Records excerpted from a collection:
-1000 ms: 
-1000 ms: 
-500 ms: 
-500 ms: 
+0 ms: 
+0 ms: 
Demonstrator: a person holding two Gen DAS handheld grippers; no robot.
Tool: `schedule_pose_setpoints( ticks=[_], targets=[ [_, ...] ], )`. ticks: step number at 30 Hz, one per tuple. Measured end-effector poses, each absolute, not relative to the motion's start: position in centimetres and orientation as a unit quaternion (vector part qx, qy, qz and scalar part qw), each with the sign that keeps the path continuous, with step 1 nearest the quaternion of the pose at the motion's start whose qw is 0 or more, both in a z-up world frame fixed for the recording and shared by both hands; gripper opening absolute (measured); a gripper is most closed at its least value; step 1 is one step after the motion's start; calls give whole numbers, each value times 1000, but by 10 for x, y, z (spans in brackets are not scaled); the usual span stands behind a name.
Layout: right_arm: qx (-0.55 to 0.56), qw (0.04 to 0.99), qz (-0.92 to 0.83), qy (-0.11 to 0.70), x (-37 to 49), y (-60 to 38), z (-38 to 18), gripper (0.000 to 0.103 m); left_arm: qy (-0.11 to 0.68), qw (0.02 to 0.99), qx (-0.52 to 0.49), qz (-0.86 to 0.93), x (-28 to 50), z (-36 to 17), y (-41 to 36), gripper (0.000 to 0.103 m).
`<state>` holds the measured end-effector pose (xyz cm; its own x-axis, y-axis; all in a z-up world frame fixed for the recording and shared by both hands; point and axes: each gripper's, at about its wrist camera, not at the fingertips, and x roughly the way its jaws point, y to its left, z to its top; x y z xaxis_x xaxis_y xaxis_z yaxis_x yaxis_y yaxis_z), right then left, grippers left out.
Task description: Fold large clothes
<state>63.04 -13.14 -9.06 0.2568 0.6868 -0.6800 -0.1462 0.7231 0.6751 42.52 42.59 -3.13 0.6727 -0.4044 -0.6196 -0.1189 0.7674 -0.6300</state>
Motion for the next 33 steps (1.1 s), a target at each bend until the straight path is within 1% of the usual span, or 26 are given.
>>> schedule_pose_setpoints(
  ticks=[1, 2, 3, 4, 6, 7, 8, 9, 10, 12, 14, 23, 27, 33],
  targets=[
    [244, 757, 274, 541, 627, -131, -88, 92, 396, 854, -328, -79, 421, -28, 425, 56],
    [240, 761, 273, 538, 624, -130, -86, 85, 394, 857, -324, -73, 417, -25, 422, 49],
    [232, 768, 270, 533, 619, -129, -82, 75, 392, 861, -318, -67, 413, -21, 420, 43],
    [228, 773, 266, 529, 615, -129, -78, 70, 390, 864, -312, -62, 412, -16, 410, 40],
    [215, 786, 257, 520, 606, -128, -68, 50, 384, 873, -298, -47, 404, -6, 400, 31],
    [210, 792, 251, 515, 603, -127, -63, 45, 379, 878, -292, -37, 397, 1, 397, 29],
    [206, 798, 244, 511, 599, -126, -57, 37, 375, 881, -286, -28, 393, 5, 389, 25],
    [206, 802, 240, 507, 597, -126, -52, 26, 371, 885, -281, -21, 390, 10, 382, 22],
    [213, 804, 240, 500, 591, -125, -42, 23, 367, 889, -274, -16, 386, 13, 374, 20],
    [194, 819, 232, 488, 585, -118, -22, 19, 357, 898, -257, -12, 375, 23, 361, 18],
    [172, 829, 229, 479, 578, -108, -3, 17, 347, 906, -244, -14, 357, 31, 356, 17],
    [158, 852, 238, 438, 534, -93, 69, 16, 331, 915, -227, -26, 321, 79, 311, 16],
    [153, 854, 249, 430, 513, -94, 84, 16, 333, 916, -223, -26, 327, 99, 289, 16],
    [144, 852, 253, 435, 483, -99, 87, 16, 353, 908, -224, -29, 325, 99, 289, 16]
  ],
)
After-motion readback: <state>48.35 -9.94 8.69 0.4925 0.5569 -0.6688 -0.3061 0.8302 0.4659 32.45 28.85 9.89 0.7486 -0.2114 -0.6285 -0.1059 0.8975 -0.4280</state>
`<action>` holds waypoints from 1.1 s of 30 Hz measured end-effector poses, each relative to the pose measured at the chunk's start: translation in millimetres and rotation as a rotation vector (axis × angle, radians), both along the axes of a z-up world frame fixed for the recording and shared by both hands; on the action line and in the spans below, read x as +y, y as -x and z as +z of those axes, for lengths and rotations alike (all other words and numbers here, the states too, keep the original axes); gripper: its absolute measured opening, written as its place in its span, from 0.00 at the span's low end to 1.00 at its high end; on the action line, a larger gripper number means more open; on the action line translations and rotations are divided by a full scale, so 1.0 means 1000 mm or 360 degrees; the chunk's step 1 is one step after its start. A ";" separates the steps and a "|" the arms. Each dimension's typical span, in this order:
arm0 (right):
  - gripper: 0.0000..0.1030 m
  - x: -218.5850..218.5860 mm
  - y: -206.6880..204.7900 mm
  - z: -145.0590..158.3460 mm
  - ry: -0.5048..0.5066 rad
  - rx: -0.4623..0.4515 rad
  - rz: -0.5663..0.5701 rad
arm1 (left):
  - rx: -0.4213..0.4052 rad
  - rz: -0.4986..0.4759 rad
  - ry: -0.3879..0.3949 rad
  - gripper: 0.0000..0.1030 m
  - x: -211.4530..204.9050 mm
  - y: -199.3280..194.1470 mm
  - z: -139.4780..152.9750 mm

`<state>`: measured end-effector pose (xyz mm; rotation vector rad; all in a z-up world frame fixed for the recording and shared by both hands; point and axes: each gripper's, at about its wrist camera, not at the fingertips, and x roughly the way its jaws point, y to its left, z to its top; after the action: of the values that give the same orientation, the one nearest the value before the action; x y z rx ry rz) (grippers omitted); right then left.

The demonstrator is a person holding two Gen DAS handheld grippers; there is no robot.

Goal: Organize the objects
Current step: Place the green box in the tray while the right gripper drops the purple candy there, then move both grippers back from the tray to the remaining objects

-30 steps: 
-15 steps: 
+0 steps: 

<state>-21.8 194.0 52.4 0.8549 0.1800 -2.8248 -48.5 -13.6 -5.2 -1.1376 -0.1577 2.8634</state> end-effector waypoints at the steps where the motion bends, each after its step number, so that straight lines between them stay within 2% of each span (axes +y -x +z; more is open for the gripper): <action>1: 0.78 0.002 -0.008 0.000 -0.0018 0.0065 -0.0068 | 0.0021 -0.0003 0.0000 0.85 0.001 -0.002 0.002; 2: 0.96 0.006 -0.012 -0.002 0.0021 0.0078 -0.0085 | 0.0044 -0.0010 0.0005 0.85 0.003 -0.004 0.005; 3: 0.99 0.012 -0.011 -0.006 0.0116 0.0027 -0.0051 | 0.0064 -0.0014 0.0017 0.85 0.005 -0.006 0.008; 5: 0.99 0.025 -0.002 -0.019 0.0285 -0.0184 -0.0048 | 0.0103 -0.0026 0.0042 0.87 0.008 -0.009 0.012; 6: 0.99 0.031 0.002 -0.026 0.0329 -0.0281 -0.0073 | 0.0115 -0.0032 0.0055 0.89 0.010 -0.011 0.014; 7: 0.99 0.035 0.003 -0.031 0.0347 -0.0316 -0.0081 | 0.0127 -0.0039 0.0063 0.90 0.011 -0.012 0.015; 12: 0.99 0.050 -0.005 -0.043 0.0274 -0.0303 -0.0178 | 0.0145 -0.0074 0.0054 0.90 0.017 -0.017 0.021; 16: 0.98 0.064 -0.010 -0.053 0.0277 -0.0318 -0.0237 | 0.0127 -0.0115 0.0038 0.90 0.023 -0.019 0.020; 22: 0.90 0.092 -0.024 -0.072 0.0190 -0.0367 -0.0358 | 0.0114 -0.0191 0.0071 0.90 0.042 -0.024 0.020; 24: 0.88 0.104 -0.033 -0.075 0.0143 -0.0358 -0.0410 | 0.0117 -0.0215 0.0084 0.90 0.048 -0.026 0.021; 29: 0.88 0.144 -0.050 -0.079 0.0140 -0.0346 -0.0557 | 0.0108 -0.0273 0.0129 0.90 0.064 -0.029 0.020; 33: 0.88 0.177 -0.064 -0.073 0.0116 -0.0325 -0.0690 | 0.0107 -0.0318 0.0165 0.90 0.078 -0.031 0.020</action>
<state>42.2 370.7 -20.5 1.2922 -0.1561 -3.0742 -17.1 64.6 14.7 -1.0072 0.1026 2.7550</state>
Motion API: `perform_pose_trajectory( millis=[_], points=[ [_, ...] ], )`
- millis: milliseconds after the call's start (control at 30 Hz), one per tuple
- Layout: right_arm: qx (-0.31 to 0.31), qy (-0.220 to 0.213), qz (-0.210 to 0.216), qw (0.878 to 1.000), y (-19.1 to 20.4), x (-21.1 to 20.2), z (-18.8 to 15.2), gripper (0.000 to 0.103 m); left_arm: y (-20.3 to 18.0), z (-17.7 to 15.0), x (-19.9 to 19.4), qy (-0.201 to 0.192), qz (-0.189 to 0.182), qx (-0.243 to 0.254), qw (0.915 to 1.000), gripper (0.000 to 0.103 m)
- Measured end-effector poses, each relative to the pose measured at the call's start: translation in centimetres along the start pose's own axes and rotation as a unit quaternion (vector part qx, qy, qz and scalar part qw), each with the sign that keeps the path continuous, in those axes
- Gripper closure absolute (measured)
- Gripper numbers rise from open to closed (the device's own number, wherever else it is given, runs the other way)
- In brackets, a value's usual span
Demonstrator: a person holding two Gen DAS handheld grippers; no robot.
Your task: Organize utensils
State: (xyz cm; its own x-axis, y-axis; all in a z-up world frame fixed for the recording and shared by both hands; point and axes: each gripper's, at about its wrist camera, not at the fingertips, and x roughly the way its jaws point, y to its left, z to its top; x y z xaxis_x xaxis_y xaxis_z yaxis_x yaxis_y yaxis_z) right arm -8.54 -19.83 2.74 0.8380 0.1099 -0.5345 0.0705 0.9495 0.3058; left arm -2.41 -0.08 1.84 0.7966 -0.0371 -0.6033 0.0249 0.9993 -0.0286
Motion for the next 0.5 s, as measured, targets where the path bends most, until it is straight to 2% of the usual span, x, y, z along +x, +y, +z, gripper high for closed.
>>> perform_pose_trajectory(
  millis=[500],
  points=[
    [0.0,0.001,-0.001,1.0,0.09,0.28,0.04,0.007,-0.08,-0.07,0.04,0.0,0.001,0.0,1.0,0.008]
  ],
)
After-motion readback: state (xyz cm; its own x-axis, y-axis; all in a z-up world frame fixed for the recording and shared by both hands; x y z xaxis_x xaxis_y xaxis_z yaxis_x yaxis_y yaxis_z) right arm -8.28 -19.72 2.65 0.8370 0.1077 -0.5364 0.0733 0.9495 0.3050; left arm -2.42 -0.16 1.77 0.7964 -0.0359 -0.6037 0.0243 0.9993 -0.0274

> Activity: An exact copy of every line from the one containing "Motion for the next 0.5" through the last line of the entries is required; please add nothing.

> Solution to this task:
Motion for the next 0.5 s, as measured, targets where the path bends most, until it is straight to 2% of the usual span, x, y, z along +x, +y, +z, gripper high for closed.
>>> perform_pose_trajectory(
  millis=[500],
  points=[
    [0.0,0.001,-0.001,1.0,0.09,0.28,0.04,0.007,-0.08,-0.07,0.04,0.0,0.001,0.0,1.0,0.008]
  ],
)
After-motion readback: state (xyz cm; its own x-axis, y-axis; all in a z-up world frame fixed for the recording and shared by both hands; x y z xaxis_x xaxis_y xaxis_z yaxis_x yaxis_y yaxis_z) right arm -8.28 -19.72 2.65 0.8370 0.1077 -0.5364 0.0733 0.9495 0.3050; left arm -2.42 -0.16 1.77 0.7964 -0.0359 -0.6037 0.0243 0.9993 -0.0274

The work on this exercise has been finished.